On Discprecncies between Perturbation Evaluations of Graph Neural Network Attributions
Razieh Rezaei, Alireza Dizaji, Ashkan Khakzar, Anees Kazi, Nassir Navab, Daniel Rueckert
TL;DR
This paper tackles the problem of evaluating graph neural network explanations, where existing attribution methods disagree and lack a unifying benchmark. It introduces a graph-domain retraining evaluation framework, adapting the ROAR idea into RoMie (retrain on the most important edges) and RoLie (retrain on the least important edges) to test how well explanations identify edges that truly drive predictions. The study systematically analyzes four state-of-the-art explainers (GradCAM, GNNExplainer, PGExplainer, SubgraphX) across five datasets and two architectures (GCN, GIN), revealing high variability by dataset and network and showing that GNNExplainer often behaves similarly to random guidance rather than capturing robust, generalizable edge importance. The authors argue that retraining evaluation should be used as a problem-specific toolset rather than a universal benchmark and provide practical guidelines for interpreting RoMie/RoLie results, including the treatment of isolated nodes and considerations for out-of-distribution effects. Overall, the work emphasizes careful, dataset- and network-aware evaluation of graph explanations to avoid overgeneralizing attribution quality and to better inform practitioners about which explanations to trust in a given setting.
Abstract
Neural networks are increasingly finding their way into the realm of graphs and modeling relationships between features.

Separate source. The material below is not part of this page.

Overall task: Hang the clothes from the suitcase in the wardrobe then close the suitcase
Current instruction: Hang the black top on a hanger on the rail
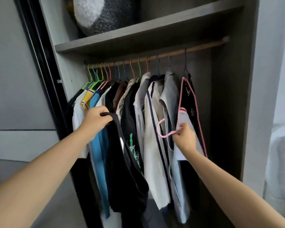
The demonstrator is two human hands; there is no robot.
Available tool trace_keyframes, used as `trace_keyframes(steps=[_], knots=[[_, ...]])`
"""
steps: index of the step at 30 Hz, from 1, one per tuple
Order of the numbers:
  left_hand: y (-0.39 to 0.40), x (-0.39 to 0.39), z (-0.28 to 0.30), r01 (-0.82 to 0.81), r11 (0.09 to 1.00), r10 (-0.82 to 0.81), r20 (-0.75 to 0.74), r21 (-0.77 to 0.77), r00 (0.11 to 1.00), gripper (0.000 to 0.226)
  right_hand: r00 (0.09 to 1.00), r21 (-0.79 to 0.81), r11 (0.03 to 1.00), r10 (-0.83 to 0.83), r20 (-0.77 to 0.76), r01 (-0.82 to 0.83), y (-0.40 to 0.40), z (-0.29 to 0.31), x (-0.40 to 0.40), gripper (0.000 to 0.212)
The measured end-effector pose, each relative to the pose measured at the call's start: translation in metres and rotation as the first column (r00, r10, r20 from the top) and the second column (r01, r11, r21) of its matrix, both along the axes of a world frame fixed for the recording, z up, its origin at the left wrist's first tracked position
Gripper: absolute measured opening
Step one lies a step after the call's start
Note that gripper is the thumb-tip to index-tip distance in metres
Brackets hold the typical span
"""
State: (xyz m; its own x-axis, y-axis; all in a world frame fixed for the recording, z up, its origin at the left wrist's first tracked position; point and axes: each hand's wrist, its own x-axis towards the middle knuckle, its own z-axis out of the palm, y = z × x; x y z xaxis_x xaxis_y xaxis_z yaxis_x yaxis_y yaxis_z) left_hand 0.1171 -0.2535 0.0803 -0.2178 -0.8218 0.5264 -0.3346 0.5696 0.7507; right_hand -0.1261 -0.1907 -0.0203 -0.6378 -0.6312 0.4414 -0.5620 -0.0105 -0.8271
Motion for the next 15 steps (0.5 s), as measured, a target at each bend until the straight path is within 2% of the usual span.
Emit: trace_keyframes(steps=[3,7,8,10,12,15], knots=[[0.021,0.02,-0.008,0.025,0.999,-0.022,0.1,-0.029,0.995,0.034,0.998,-0.149,0.987,-0.064,0.007,0.065,0.025,0.024,0.023,0.026],[0.036,0.058,-0.018,0.029,1.0,-0.026,0.224,-0.008,0.974,0.033,0.984,-0.326,0.944,-0.001,-0.175,-0.057,0.078,0.035,0.053,0.041],[0.038,0.066,-0.02,0.02,1.0,-0.017,0.24,-0.01,0.971,0.034,0.97,-0.308,0.946,0.026,-0.242,-0.102,0.09,0.039,0.059,0.044],[0.044,0.082,-0.026,0.004,1.0,-0.004,0.246,-0.001,0.969,0.035,0.932,-0.162,0.953,0.199,-0.303,-0.256,0.108,0.048,0.07,0.047],[0.054,0.099,-0.032,-0.013,1.0,0.012,0.253,0.005,0.967,0.034,0.893,0.01,0.923,0.375,-0.247,-0.385,0.12,0.056,0.079,0.045],[0.064,0.127,-0.039,-0.038,0.999,0.037,0.273,-0.001,0.961,0.032,0.843,0.076,0.849,0.528,-0.107,-0.522,0.124,0.061,0.083,0.045]])
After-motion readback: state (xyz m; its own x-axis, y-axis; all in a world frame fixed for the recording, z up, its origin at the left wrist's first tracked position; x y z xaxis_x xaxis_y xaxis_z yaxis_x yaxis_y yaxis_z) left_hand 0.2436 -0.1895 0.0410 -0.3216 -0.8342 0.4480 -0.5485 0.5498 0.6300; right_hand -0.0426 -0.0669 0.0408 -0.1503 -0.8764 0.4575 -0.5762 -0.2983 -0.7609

Concurrently graph neural network explanation approaches are being invented to uncover relationships between the nodes of the graphs. However, there is a disparity between the existing attribution methods, and it is unclear which attribution to trust. Therefore research has introduced evaluation experiments that assess them from different perspectives. In this work, we assess attribution methods from a perspective not previously explored in the graph domain: retraining. The core idea is to retrain the network on important (or not important) relationships as identified by the attributions and evaluate how networks can generalize based on these relationships. We reformulate the retraining framework to sidestep issues lurking in the previous formulation and propose guidelines for correct analysis. We run our analysis on four state-of-the-art GNN attribution methods and five synthetic and real-world graph classification datasets. The analysis reveals that attributions perform variably depending on the dataset and the network. Most importantly, we observe that the famous GNNExplainer performs similarly to an arbitrary designation of edge importance. The study concludes that the retraining evaluation cannot be used as a generalized benchmark and recommends it as a toolset to evaluate attributions on a specifically addressed network, dataset, and sparsity.